When I’m squeezed for time, doing just 20 minutes of running or biking isn’t very satisfying to me. Sure, I could do 20 minutes of HIIT and get a great workout in, but I absolutely hate HIIT. If I have only 20 minutes to swim, forget about it. Half that time gets spent arriving at the gym and changing in the locker room anyway. On the contrary, 20 minutes is plenty of time to get in a great VR workout. In fact, games like Soundboxing or Bitslap can feel a lot like doing HIIT sprints, except I actually have fun.

Use VR as an Active Recovery Workout

The benefits of active recovery workouts are well established, but it’s not exactly something many of us look forward to doing. If you’re anything like me, you probably just skip active recovery days altogether. VR provides a litany of awesome lower intensity experiences like Fruit Ninja, Holoball, Superhot, Drunkn Bar Fight, and the list just goes on and on. Trust me, used like this, you’ll never dread doing active recovery again.

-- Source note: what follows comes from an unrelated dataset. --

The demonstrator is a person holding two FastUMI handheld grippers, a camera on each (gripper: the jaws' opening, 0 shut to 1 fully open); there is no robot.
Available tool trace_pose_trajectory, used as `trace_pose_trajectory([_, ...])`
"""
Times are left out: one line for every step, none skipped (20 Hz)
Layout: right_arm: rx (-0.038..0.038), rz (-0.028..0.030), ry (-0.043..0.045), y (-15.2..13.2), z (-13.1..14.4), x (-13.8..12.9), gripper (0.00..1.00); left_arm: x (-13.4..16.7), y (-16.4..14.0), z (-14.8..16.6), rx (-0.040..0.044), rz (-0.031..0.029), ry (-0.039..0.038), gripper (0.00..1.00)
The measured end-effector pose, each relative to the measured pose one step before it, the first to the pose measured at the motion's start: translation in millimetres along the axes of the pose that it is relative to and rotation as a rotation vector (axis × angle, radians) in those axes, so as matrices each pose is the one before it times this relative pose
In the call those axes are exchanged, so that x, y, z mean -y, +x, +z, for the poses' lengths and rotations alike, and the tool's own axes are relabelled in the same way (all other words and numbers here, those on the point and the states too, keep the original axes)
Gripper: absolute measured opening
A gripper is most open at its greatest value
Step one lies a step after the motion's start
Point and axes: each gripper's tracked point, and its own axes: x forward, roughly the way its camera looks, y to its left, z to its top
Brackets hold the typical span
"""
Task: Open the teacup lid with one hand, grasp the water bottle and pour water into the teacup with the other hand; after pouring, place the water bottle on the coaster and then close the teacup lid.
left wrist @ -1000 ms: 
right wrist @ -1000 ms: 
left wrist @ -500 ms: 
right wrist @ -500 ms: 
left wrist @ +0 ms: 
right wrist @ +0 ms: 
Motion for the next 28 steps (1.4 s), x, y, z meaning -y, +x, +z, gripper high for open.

Stave Off Overuse Injuries

One of the reasons I try and do a variety of different fitness activities is so I don’t get overuse injuries, which I am very prone to. Golfer’s elbow, jumper’s knee, IT band syndrome; I’ve had them all. If you’re the type of person who only runs or only bikes or only plays one sport, you put yourself at risk of developing an overuse injury by performing the same repetitive movements over and over again. There’s nothing worse than being forced to take a prolonged layoff to recover when rest is the only viable solution to your predicament. VR fitness offers a great opportunity to vary your movement patterns and give your connective tissue some relief. Take a day off your sport to do some VR fitness instead. It will do wonders.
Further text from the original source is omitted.